Background and Importance Dexmedetomidine is an alpha-2 agonist with sedative effects. It is used for the sedation of patients in the Intensive Care Unit (ICU) and sedation of surgical procedures. In June-2022, the Spanish Agency for Medicines and Medical Devices (AEMPS) published a safety letter reporting an increased risk of mortality in patients≤65 years of age compared to standard sedative agents1.

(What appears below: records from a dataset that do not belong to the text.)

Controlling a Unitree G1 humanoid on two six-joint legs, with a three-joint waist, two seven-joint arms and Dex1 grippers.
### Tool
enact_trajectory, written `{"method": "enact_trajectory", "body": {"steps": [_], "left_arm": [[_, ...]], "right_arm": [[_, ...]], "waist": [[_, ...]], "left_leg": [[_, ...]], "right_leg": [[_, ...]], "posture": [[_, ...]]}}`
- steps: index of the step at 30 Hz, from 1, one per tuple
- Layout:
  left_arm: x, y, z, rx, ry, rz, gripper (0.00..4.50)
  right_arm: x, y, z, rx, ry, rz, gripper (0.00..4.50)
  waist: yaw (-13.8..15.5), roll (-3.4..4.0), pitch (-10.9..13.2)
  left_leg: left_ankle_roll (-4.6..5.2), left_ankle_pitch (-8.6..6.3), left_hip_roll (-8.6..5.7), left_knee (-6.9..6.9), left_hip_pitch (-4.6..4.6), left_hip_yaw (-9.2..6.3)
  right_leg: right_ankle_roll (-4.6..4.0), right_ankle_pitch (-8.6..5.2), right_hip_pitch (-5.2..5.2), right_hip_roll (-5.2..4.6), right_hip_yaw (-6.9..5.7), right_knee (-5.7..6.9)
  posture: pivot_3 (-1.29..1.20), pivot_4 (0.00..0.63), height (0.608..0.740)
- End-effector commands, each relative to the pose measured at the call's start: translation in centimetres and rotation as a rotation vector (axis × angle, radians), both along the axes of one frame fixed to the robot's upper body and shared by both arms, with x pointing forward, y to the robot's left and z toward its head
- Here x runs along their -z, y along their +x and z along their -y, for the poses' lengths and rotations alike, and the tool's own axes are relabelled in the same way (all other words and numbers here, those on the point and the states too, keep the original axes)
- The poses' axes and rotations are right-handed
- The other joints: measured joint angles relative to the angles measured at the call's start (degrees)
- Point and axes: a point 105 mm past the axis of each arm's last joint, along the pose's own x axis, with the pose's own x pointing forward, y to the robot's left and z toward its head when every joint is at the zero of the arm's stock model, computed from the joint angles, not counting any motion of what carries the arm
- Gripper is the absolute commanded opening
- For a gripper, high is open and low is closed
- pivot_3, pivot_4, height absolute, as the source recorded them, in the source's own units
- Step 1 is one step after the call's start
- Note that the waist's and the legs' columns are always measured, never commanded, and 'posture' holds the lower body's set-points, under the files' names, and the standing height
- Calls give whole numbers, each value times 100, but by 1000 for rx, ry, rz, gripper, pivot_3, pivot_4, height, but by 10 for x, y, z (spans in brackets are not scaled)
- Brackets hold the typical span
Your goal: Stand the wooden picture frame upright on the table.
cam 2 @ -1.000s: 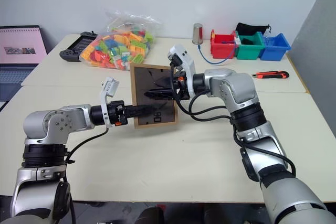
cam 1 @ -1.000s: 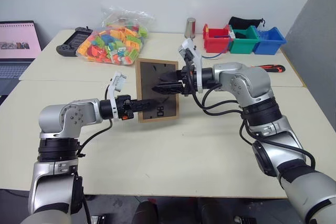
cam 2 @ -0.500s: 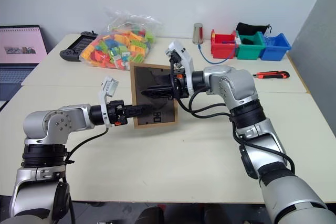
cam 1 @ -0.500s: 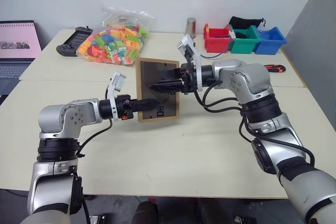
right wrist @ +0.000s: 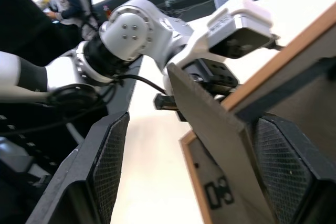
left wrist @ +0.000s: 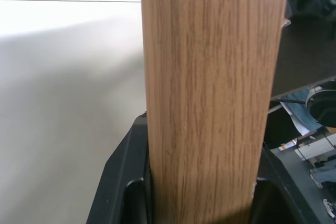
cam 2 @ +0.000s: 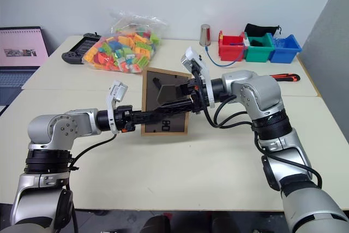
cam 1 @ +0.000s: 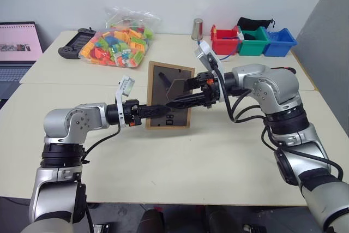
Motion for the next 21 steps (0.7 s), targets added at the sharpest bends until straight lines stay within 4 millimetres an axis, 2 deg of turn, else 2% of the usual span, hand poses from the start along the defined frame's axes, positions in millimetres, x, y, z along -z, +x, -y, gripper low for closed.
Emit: {"method": "enact_trajectory", "body": {"steps": [1,6,10,12,15,18,21], "left_arm": [[-24,-4,0,26,-67,62,1313],[-31,-5,-5,27,-113,37,1313],[-37,-8,-5,51,-154,-19,1313],[-34,-15,-4,81,-180,-151,1313],[-38,-21,-3,124,-254,-292,1313],[-40,-27,-3,164,-288,-343,1313],[-39,-30,-2,186,-320,-385,1313]], "right_arm": [[2,12,28,68,-41,70,3641],[0,10,68,82,-94,90,3641],[0,22,89,155,-172,268,3641],[17,28,102,157,-297,509,3641],[28,33,104,139,-318,862,3641],[31,36,102,121,-312,1183,3641],[24,35,94,97,-251,1440,3641]], "waist": [[17,0,0],[30,0,1],[14,-1,1],[-9,-1,1],[-7,-6,0],[-53,-5,6],[-90,-5,6]], "left_leg": [[0,0,0,0,-1,0],[0,0,-1,3,-7,1],[0,0,-1,4,-5,0],[0,0,-1,6,-4,0],[1,-1,-2,9,-5,-4],[1,-1,-2,19,-6,-1],[-2,1,-1,25,-5,-1]], "right_leg": [[0,0,0,0,0,-1],[0,0,0,-1,1,-4],[1,0,0,0,0,-4],[1,-1,0,0,1,-3],[3,-1,5,2,-1,-4],[4,-2,4,0,3,-2],[4,-1,4,-2,4,7]], "posture": [[0,150,740],[0,150,740],[0,150,740],[0,150,740],[0,150,740],[0,150,740],[0,150,740]]}}
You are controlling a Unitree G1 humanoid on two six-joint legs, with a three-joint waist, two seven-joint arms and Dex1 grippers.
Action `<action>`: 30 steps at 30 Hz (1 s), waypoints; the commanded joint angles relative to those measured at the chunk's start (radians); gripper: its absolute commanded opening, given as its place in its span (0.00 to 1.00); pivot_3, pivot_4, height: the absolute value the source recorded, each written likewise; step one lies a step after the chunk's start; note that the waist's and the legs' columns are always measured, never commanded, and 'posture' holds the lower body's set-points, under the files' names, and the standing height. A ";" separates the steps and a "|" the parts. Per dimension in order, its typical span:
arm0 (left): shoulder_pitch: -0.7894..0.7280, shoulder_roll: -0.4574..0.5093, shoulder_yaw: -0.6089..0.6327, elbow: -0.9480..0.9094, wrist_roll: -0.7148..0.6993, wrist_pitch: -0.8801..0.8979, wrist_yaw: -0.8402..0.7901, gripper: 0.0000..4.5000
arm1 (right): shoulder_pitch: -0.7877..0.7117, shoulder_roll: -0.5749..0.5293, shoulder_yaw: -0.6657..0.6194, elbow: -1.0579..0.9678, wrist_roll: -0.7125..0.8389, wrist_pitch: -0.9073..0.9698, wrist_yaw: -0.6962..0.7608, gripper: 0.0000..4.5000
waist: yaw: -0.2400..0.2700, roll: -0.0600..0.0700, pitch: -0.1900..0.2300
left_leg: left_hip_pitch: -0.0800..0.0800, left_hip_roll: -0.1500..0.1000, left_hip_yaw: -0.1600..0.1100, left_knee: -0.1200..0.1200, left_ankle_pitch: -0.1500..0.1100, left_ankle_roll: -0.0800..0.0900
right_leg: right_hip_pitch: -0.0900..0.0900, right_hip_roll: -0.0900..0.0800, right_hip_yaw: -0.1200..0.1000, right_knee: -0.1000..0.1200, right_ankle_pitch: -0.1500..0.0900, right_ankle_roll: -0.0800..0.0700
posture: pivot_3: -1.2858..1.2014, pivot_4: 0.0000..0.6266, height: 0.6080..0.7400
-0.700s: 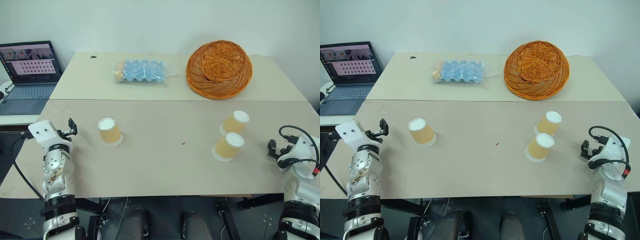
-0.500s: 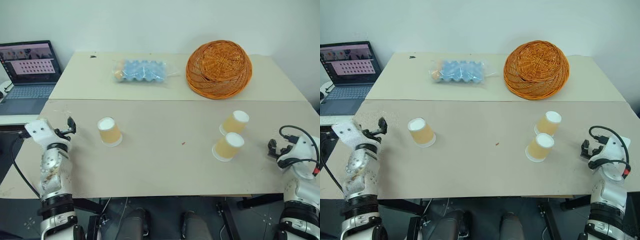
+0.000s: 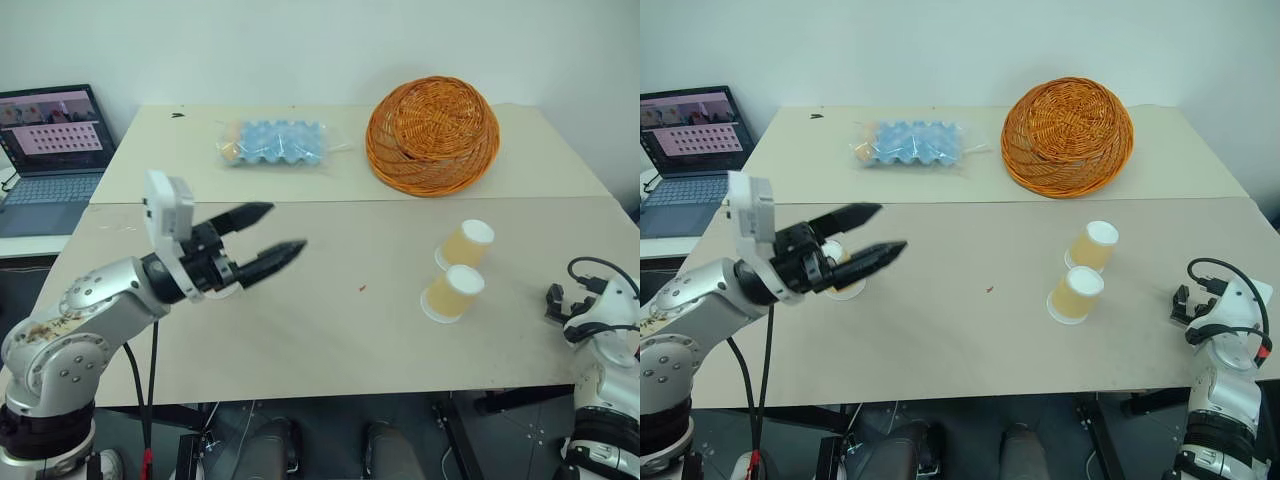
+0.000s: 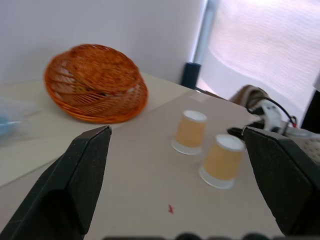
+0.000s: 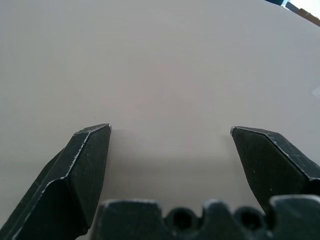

Aim and Objectives To analyse the use of dexmedetomidine in our hospital and to compare the heterogeneity of the effect on mortality according to age in real life.

Material and Methods Observational, descriptive and retrospective study. Patients treated with dexmedetomidine or propofol during the year 2021 were included. Variables collected: age, sex, number of days on treatment with dexmedetomidine/propofol, admission diagnosis to the ICU, surgical intervention during ICU stay and 90-day mortality from any cause. Variables were collected through the digital medical record and the hospital's electronic prescription program. Data were analysed using Excel.

Results 403 patients were included (169=dexmedetomidine vs 234=propofol). 75.7% were men (125=dexmedetomimidine vs 180=propofol). Baseline patient characteristics are shown in the following table. There were 74 deaths at 90-days in the control group vs 31 deaths at 90-days in the dexmedetomidine group, odds ratio (OR)=0,49 [95% CI: 0,30 – 0,78]. In the >65 years group there were 35 vs 13 deaths at 90 days (propofol vs dexmedetomidine, respectively), OR=0,39 [95% CI: 0,18 – 0,86]. Deaths at 90 days in the group aged ≤65 years were 39 vs 18 (propofol vs dexmedetomidine, respectively), OR=0,55 [95% CI: 0,30 – 1,02].

Conclusion and Relevance The data obtained do not reproduce those obtained in the study on which the alert received was based. This may be due to limitations of our study. Even so, the use of dexmedetomidine in young patients should be carried out with caution. The pharmacy service has communicated the alert to the hospital services.